Elle est inhabituelle. La plupart des jeunes ont désespérément besoin d'être vus. "Si je suis vu, j'existe", disent-ils, en effet. «Si je ne suis pas vu, c'est comme si je n'avais pas d'importance, comme si je n'existais pas!» Les jeunes qui ne peuvent pas tenir leur sens de la valeur feront n'importe quoi pour attirer l'attention sur eux-mêmes: crier, jurer, se conduire mal … Quoi qu'il en soit, plus le comportement est dramatique, plus le besoin d'être vu est urgent, pour attirer l'attention des gens. Affamés d'affirmation physique, certains pourraient envoyer des images nues d'eux-mêmes aux autres si c'est ce qu'il faut pour se sentir reconnu, attrayant, désirable.

Winnicott (1965) décrit les enfants et les jeunes qui grandissent comme étant «… un jeu sophistiqué de cache-cache dans lequel c'est une joie d'être caché, mais le désastre ne se trouve pas» (p.118). La plupart des jeunes seront désespérés et soulagés d'être trouvés, mais être trouvé peut être périlleux. "Qu'est-ce que les gens verront exactement s'ils me trouvent? Vont-ils aimer ce qu'ils voient? Vont-ils voir à travers mes défenses soigneusement construites les terribles vulnérabilités en moi? Et puis verront-ils ce que je ressens vraiment, ce que je pense et ce que je ressens vraiment? »Les combats éclatent parfois parce qu'une personne« regarde »quelqu'un d'autre et que le regard est interprété comme hostile, méprisant ou humiliant d'une manière ou d'une autre. "Qu'est ce que tu regardes? Tu me regardes? "

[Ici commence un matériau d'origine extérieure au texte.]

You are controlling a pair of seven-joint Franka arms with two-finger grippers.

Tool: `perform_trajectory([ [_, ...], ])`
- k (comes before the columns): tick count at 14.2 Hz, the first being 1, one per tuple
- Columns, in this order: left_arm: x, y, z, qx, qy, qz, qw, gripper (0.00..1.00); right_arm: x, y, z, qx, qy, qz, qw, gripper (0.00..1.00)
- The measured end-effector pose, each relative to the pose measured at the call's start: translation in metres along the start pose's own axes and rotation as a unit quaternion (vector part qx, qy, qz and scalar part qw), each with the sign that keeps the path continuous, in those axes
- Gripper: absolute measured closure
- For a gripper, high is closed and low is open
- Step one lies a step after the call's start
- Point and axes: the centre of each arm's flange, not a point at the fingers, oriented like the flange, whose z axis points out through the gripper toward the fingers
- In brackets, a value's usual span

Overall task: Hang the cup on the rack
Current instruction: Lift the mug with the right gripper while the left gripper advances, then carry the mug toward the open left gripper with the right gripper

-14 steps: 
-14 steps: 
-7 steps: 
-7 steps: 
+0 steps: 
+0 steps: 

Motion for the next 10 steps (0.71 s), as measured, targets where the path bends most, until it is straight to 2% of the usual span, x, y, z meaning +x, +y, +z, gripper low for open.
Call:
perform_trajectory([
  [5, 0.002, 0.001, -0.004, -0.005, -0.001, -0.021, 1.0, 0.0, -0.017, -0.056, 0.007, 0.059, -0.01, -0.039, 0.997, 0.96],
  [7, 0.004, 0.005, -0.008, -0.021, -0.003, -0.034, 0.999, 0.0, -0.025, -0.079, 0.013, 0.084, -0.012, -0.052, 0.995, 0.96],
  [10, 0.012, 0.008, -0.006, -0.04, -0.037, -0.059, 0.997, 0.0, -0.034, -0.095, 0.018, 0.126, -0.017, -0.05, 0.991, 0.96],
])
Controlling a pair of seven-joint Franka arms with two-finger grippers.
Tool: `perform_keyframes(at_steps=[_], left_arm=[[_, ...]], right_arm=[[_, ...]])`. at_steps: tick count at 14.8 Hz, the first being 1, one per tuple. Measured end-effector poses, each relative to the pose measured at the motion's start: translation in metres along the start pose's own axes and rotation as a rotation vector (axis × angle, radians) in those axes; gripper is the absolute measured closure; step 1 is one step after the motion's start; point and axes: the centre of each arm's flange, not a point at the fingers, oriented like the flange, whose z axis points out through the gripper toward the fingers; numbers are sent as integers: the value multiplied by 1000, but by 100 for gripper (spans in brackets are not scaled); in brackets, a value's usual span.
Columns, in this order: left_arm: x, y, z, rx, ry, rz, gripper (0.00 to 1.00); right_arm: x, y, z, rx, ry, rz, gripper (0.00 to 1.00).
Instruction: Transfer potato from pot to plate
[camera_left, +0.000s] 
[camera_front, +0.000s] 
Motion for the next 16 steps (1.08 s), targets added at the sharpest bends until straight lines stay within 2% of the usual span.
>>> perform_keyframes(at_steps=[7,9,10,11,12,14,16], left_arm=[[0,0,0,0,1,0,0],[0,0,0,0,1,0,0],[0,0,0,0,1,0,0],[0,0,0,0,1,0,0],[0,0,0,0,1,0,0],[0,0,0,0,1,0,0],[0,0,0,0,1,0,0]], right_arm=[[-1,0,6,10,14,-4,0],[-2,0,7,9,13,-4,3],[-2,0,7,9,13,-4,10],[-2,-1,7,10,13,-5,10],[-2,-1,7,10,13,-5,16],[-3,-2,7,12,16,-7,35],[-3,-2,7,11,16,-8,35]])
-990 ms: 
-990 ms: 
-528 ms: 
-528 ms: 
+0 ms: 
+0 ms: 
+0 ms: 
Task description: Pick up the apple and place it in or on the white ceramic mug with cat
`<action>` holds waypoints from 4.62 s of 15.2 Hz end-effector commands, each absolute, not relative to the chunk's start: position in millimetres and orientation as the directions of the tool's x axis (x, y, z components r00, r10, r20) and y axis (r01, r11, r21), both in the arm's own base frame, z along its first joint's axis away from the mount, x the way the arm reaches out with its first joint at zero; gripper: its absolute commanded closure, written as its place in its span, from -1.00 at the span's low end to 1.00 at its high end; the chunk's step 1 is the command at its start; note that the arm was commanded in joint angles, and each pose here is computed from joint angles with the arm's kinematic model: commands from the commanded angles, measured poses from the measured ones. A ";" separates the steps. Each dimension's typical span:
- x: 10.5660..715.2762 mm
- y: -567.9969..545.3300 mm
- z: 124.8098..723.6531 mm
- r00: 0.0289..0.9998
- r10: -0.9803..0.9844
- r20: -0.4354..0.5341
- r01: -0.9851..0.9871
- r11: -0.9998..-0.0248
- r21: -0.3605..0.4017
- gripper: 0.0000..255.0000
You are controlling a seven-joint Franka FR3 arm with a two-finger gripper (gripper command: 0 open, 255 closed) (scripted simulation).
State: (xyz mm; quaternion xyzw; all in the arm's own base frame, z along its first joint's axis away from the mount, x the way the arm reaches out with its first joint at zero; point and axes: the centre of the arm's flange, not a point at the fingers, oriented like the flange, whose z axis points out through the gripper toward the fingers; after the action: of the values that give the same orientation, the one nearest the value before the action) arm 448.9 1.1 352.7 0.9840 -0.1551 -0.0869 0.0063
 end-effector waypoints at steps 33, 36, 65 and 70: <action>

Contrairement à la plupart de ses pairs, cependant, Lauren est désespérée de ne pas être vue. Je sais que les thérapeutes ne devraient pas sauter aux conclusions mais, en l'écoutant, je ne peux pas m'en empêcher. Je devine qu'elle déteste être vue parce qu'elle se sent laide à l'intérieur, pleine de haine peut-être, et craint que si les gens la voient, alors ils verront cette laideur. Une autre supposition est qu'elle pourrait avoir peur d'être vue sexuellement: des gens qui voient le contour de ses seins et de ses fesses. Une autre supposition est que sa peur spécifique d'être vu en train de manger pourrait en quelque sorte être liée au gaspillage corporel, avec des angoisses à propos de choses que nous mettons en nous-mêmes, à propos des orifices et du désordre.

Je suis assis avec elle, me demandant comment tester ces hypothèses et d'autres. Mais en même temps, je suis conscient des taches, couvertes de fondations lourdes, sur tout le front, les joues et le menton. En fait, Lauren a plus de taches que la plupart des jeunes n'ont jamais endurer et je me demande si c'est l'éléphant dans la pièce, si elle déteste être vue parce qu'elle déteste avoir des taches.

Je trouve une façon de dire quelque chose sur «la façon dont nous regardons» et elle part, me racontant ce que c'est que d'avoir des taches, à quel point elles brouillent sa vie, affectent tout; à propos de comment elle a essayé toutes sortes de traitements et toujours rien ne fonctionne. Elle sait qu'elle ne peut rien faire d'autre que d'attendre pour grandir, mais cela peut impliquer des années d'autres personnes faisant semblant de ne pas remarquer, de ne pas vouloir ou l'embrasser, de vouloir se retirer des situations sociales pour éviter l'embarras.

Elle sourit. Elle va à l'école. Elle fait de son mieux. Je suis touché par le courage d'une fille qui ne mérite rien de tout cela: une fille gentille et amicale qui vit avec l'injustice brutale des taches à la fois dans sa vie où elle aura envie de paraître glamour et belle. Je veux la rassurer («Ils iront mieux, c'est qui vous êtes qui compte!») Mais je sais que d'autres personnes auront dit les mêmes choses, ce qui n'aura fait aucune différence. Au lieu de cela, elle et moi devons supporter l'injustice ensemble. Je dois supporter mon incapacité à l'aider comme Lauren doit supporter ses taches. Si nous pouvons en parler, au moins lors de nos réunions, elle peut s'habituer à être vue et – peut-être – commencer à se sentir plus confiante.